Gibson (11-10) takes on Cleveland right-hander Corey Kluber (14-9) in the opener, while Nolasco (5-10) squares off with Indians left-hander T.J. House (2-3) in the second game.
Gibson and House were both slated to start Wednesday, but were bumped back by the outbreak of severe weather.
"Kyle has got great stuff, but he tends to get stuck in a long inning every time he pitches," Minnesota manager Ron Gardenhire said. "He's got a great breaking ball and a good changeup that he can rely on. He just needs to learn to relax and not worry about the situation because his pitch counts tend to pile up in a hurry."
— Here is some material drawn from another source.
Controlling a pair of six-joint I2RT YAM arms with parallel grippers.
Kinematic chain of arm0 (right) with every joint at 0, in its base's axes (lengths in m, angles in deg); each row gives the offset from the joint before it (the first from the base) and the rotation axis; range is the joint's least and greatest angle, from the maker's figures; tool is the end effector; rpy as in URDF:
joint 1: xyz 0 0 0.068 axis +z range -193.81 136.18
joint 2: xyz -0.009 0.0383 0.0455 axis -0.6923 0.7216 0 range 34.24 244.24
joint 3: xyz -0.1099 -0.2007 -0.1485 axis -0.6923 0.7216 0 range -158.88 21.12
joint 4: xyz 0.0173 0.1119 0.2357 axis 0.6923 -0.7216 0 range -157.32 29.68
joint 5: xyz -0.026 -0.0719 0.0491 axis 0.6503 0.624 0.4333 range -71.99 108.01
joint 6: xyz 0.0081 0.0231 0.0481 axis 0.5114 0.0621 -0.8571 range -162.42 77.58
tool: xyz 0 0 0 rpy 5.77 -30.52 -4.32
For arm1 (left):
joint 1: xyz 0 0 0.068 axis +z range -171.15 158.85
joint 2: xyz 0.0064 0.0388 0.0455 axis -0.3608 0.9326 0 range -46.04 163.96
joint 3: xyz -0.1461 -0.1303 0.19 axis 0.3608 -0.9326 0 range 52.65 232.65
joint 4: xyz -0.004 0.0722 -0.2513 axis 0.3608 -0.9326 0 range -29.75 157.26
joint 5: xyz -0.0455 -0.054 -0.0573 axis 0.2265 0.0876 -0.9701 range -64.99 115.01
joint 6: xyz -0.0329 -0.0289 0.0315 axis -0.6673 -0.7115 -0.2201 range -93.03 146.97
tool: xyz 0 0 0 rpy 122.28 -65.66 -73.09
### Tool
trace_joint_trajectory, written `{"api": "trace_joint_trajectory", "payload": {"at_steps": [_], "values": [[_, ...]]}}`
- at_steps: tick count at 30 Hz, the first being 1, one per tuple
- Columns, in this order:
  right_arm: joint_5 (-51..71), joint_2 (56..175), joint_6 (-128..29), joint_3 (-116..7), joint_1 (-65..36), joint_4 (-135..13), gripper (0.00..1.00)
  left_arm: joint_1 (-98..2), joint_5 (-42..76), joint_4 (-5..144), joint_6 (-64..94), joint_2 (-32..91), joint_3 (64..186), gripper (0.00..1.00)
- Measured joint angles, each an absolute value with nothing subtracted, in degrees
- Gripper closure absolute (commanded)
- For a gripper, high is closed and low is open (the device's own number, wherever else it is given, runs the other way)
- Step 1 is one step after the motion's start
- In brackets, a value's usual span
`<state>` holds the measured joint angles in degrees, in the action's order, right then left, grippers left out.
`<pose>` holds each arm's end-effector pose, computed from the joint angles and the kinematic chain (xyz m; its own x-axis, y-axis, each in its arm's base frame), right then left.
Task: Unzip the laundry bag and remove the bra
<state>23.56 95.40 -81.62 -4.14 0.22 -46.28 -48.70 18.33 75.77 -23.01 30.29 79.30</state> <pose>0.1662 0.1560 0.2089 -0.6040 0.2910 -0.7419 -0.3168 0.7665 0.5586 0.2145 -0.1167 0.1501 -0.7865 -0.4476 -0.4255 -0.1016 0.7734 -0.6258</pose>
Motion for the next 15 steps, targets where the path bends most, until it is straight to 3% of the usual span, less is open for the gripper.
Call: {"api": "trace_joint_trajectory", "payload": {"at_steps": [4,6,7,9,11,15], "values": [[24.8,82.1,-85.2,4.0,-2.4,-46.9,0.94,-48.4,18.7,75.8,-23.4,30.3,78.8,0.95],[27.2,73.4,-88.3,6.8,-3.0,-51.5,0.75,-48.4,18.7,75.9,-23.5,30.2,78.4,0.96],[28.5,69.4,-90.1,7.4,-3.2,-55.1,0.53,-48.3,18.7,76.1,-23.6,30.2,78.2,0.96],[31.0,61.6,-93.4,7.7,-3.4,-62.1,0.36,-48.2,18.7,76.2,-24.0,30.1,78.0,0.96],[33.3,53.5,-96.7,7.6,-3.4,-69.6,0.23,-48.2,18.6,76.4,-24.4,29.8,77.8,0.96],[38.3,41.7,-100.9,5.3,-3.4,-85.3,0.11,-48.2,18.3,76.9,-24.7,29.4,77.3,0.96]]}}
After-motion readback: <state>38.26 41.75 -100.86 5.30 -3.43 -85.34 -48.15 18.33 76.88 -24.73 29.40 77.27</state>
Though Gibson's season ERA is 4.27 over 28 starts, he has been brilliant in two outings at Progressive Field. He allowed one run in five innings to earn the win on April 5, then tossed seven scoreless frames in a May 5 no-decision.
The 6-foot-6, 207-pounder has struggled of late, posting his last victory on August 13, while going 0-1 with a 6.14 ERA over his last four starts.
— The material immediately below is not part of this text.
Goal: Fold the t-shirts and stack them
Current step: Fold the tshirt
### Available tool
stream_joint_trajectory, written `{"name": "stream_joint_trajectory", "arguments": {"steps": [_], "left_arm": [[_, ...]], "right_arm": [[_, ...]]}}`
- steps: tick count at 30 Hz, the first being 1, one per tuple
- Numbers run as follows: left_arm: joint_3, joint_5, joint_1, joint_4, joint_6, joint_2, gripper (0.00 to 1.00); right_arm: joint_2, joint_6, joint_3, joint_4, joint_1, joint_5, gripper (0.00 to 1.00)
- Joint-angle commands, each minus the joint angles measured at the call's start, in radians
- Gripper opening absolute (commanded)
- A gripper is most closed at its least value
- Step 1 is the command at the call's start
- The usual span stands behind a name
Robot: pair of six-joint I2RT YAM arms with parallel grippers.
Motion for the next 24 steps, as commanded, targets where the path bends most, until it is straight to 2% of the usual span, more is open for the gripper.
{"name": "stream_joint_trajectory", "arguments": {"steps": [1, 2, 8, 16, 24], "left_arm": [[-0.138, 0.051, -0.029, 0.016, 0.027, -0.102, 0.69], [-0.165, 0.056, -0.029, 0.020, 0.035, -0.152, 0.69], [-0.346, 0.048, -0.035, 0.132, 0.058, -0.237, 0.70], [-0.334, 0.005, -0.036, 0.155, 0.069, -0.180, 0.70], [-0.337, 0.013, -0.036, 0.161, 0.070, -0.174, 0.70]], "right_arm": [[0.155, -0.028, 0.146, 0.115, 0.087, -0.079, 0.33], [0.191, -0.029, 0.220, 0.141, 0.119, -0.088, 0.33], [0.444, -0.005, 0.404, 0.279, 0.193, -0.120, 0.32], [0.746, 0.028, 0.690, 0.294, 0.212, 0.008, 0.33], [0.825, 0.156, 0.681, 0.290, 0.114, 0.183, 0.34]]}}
Gardenhire believes Gibson may be wearing down after pitching a career-high 156 innings. He previous best was 152 2/3, split between the Twins and Triple-A Rochester in 2013.
"In terms of innings, Kyle is in an area code that he's never been in before," the skipper said. "Believe me, we're aware of that and watching it closely, as we are with all the guys. But we want Kyle to make the most of these opportunities because he's got to figure it out."
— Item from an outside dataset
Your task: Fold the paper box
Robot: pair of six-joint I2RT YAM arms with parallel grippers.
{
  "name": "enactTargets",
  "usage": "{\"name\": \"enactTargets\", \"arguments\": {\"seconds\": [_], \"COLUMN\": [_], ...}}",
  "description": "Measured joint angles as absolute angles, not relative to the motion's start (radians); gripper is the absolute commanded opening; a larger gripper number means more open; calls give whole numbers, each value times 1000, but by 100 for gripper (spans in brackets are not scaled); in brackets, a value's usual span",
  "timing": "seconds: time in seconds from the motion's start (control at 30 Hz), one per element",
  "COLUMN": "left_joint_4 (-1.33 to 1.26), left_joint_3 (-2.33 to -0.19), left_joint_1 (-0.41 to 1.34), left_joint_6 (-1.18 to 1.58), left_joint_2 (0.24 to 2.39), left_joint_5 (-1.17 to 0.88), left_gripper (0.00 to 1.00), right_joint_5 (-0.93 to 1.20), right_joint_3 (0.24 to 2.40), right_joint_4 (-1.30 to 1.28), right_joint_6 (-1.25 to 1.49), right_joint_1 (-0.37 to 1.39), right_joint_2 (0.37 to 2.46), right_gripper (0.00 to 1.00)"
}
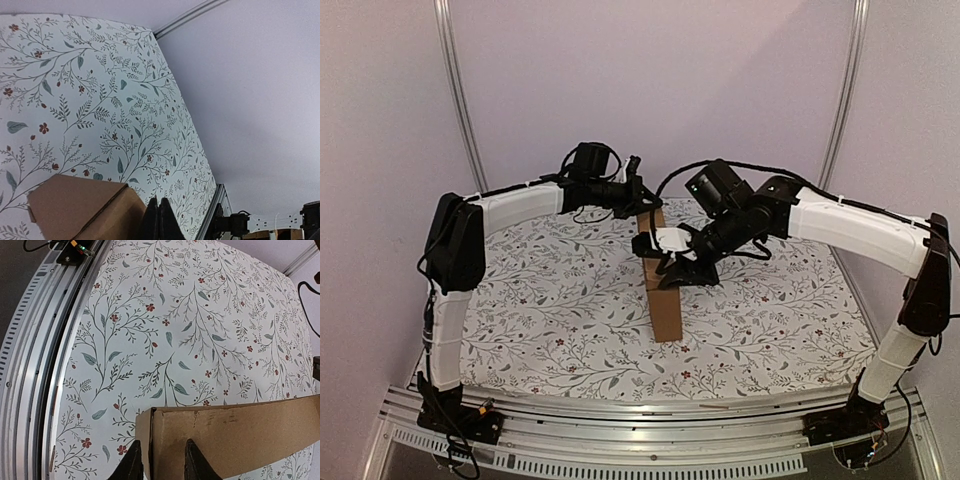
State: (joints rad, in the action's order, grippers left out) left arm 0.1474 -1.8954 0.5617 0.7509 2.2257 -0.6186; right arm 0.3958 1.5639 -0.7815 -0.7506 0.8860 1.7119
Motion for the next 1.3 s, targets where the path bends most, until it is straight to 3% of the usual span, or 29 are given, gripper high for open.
{"name": "enactTargets", "arguments": {"seconds": [0.53,1.13,1.3], "left_joint_4": [151,151,151], "left_joint_3": [-1896,-1896,-1896], "left_joint_1": [561,561,561], "left_joint_6": [752,757,756], "left_joint_2": [2226,2226,2226], "left_joint_5": [-619,-619,-618], "left_gripper": [2,2,2], "right_joint_5": [192,147,144], "right_joint_3": [1603,1612,1613], "right_joint_4": [-799,-799,-785], "right_joint_6": [-787,-802,-815], "right_joint_1": [982,995,998], "right_joint_2": [1712,1723,1732], "right_gripper": [23,23,17]}}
Nolasco went five innings and allowed two earned runs in his last start, taking a no-decision against the Angels on September 9. In his most recent game against Cleveland, he gave up four runs in 6 2/3 innings and took the loss at home on August 20.
Minnesota will be playing its fourth doubleheader of the year, but the other three were day/night affairs at Target Field that are officially considered individual games. The Twins swept Toronto on April 17, dropped two against the Dodgers on May 1 and split with Detroit on August 23.
This is the first time in Progressive Field history that the Indians will host three traditional doubleheaders in a season. Cleveland began playing at the downtown ballpark, then named Jacobs Field, in 1994.